Her lawsuit against the coffee chain's Hear Music label is rejected by Los Angeles District Judge for she has to provide evidence that she was misled in the negotiations.
Singer Carly Simon has had her lawsuit against Starbucks rejected after a Los Angeles judge ruled bosses at the coffee chain's record label were not responsible for poor sales of her 2008 album, "This Kind of Love".
The "You're So Vain" hitmaker, who signed a deal to release the Brazilian-themed disc through Starbucks' Hear Music label, filed suit against the chain's executives in October 2009 after the record failed to sell, shifting only 124,000 copies by late 2009 - a third of the sales of her 2005 album, "Moonlight Serenade".
Simon claimed Starbucks heads scaled back their Hear Music venture just days after signing her and accused them of mismanaging the project, insisting she should have been made aware of their plans before she signed the contract. She sued for between $5 million and $10 million compensation for Starbucks, alleging "concealment of material facts", "tortuous interference" with the contract, and "unlawful, unfair and fraudulent business practices".

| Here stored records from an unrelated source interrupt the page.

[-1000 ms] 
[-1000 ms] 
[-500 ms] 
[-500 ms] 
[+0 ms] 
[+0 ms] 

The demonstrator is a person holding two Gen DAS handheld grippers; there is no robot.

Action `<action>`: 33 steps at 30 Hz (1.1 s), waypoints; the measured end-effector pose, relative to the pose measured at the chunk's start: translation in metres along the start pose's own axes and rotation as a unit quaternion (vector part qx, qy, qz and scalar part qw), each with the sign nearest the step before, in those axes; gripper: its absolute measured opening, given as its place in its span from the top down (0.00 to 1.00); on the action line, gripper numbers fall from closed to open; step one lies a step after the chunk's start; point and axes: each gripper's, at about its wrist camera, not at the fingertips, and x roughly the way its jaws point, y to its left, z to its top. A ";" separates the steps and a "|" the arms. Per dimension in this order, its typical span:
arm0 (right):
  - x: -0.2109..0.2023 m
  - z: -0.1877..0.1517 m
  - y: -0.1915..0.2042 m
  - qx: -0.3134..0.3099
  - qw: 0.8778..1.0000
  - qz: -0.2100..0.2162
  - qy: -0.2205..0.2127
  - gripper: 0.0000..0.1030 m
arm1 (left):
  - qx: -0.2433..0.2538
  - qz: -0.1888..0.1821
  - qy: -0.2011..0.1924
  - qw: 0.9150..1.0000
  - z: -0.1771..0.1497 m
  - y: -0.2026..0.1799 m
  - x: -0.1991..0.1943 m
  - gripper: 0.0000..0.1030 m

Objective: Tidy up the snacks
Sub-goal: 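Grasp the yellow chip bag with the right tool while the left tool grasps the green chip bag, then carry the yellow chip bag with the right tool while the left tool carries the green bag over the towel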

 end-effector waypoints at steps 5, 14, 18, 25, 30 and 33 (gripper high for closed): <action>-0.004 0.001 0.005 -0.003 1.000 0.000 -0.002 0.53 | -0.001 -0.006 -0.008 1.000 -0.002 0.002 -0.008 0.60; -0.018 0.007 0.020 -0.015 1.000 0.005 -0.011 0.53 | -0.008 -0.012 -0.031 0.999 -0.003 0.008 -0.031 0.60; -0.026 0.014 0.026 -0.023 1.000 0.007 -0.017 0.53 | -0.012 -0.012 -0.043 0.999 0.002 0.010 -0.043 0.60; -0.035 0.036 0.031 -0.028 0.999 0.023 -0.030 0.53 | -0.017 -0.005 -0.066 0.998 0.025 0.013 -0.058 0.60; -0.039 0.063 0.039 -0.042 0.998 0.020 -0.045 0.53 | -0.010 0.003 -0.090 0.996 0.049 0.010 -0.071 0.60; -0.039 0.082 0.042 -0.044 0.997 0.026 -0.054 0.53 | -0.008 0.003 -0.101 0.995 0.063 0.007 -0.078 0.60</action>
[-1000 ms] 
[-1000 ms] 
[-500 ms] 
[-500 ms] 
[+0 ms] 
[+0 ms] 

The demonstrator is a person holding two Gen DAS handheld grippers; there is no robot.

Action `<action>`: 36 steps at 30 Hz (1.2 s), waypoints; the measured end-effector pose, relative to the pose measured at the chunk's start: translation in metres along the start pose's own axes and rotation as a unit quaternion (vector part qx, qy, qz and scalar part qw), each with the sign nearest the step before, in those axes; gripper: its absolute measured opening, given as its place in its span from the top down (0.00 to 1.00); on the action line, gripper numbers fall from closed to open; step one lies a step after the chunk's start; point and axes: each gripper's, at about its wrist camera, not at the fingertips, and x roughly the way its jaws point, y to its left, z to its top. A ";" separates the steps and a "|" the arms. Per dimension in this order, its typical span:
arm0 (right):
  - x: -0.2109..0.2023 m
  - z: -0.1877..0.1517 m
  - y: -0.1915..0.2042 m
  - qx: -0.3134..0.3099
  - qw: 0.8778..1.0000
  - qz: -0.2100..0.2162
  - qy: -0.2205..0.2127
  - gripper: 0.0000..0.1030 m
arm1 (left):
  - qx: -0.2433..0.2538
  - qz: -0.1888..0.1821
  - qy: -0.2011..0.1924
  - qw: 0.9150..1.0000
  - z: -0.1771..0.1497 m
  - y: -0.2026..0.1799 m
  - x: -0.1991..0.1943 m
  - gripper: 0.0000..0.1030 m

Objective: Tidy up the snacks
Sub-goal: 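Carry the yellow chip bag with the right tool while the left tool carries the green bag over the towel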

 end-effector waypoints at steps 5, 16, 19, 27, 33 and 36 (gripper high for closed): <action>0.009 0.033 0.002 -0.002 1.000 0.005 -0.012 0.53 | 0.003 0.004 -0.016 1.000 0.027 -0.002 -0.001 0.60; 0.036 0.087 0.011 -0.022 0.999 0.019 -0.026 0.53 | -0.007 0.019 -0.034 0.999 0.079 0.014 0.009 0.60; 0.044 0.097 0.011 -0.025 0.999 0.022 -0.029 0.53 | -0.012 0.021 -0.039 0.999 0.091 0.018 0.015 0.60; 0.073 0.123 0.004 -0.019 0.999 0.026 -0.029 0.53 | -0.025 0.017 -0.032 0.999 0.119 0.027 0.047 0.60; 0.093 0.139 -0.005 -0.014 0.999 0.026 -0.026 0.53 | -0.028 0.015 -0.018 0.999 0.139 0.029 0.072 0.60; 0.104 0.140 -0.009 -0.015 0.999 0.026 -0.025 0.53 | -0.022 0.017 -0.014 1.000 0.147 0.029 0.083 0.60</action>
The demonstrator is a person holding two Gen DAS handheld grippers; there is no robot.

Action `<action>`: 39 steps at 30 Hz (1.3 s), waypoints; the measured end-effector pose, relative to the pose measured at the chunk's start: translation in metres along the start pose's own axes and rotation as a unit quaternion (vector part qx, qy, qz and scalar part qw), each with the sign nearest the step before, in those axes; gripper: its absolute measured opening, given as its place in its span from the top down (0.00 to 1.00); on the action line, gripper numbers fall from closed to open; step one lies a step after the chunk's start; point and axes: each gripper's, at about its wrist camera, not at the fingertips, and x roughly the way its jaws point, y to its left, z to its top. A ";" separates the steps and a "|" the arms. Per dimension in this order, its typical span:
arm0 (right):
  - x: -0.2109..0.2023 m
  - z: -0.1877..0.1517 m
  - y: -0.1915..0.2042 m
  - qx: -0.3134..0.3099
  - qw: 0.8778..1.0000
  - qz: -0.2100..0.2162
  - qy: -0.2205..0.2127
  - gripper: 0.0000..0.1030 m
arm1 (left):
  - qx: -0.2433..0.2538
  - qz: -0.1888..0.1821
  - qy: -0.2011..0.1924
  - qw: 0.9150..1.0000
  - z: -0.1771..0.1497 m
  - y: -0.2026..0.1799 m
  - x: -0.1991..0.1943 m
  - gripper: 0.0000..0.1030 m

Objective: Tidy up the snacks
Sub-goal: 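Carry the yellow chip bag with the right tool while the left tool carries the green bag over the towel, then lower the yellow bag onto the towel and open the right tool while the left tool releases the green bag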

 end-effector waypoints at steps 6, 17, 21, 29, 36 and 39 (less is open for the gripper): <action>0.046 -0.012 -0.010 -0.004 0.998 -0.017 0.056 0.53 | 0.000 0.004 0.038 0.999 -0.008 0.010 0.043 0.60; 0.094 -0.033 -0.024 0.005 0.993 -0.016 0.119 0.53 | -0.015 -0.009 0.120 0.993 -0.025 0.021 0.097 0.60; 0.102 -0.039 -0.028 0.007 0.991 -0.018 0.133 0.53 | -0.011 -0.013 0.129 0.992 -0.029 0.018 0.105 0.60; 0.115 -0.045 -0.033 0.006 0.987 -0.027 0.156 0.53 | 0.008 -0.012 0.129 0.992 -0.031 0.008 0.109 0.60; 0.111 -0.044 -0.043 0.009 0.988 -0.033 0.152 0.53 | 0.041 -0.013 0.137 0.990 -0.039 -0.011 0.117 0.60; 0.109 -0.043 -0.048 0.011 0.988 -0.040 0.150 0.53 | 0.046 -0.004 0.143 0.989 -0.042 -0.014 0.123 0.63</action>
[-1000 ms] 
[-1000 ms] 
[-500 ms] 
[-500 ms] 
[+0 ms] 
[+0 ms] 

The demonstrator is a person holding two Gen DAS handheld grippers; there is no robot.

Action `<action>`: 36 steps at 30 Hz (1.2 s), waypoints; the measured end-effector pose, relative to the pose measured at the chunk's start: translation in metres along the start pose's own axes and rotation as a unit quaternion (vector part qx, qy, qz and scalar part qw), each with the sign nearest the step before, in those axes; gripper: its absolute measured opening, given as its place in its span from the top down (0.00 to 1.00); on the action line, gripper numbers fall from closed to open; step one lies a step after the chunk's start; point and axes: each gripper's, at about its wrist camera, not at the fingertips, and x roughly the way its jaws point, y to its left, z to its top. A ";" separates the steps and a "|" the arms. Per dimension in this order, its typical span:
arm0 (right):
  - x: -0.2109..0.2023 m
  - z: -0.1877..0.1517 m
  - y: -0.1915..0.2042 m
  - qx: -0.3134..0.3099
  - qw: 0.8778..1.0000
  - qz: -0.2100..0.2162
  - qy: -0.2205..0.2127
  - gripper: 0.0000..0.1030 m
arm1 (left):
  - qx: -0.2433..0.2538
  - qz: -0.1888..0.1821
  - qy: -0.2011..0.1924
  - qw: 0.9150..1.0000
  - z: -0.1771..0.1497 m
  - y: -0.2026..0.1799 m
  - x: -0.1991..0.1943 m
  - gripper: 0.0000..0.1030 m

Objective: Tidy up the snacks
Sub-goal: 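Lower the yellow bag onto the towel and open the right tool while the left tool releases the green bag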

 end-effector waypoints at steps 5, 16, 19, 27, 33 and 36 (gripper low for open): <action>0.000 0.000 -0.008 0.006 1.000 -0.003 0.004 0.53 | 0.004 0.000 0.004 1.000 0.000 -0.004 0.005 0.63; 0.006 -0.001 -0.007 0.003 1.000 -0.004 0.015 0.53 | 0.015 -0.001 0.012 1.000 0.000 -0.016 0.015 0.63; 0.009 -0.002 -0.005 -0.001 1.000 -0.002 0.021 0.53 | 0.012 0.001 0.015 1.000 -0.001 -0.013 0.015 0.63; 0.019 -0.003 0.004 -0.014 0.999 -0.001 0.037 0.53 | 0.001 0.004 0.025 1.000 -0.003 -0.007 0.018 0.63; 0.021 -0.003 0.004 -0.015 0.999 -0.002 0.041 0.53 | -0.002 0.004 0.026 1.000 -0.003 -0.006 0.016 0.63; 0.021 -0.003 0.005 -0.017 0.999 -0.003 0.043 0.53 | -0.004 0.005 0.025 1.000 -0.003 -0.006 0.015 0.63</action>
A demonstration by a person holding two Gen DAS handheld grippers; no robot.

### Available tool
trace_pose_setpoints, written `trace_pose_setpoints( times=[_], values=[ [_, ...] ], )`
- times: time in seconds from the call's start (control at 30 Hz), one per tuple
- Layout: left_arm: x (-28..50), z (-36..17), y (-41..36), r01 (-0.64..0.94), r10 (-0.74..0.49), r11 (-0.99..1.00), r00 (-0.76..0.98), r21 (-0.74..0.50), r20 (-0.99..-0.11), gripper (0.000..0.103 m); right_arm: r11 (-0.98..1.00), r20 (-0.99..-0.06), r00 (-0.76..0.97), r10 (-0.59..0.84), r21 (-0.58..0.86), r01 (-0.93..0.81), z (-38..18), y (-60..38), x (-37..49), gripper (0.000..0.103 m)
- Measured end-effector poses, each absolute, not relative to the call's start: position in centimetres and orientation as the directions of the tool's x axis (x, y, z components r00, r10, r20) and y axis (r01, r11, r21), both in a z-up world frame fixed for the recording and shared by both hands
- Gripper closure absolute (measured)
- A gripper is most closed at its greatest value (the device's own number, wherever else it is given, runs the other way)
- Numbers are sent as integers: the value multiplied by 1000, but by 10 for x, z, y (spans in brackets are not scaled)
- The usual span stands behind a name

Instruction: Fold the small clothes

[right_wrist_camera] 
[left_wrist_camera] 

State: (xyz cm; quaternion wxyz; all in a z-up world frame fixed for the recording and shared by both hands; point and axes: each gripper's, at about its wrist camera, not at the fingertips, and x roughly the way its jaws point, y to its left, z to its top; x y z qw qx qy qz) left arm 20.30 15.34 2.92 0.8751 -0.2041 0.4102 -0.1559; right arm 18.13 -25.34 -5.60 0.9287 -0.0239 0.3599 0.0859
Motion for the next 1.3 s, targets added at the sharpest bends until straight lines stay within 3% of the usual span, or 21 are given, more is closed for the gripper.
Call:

But Los Angeles District Court Judge George Wu threw Simon's case out of court in a summary judgement this week, ruling the coffee executives are not obliged to share their business plans. Wu noted that the singer's Hear Music deal did not mention anything about Starbucks directly helping to market or distribute the album and it was Simon's duty to prove she was misled in the negotiations.
In his ruling, Wu wrote, "The Court views this as a problem of proof and not a problem of pleading." Simon has been given until Wednesday, April 21 to amend her legal complaint and provide evidence of Starbucks bosses' deceit, according to the Hollywood Reporter.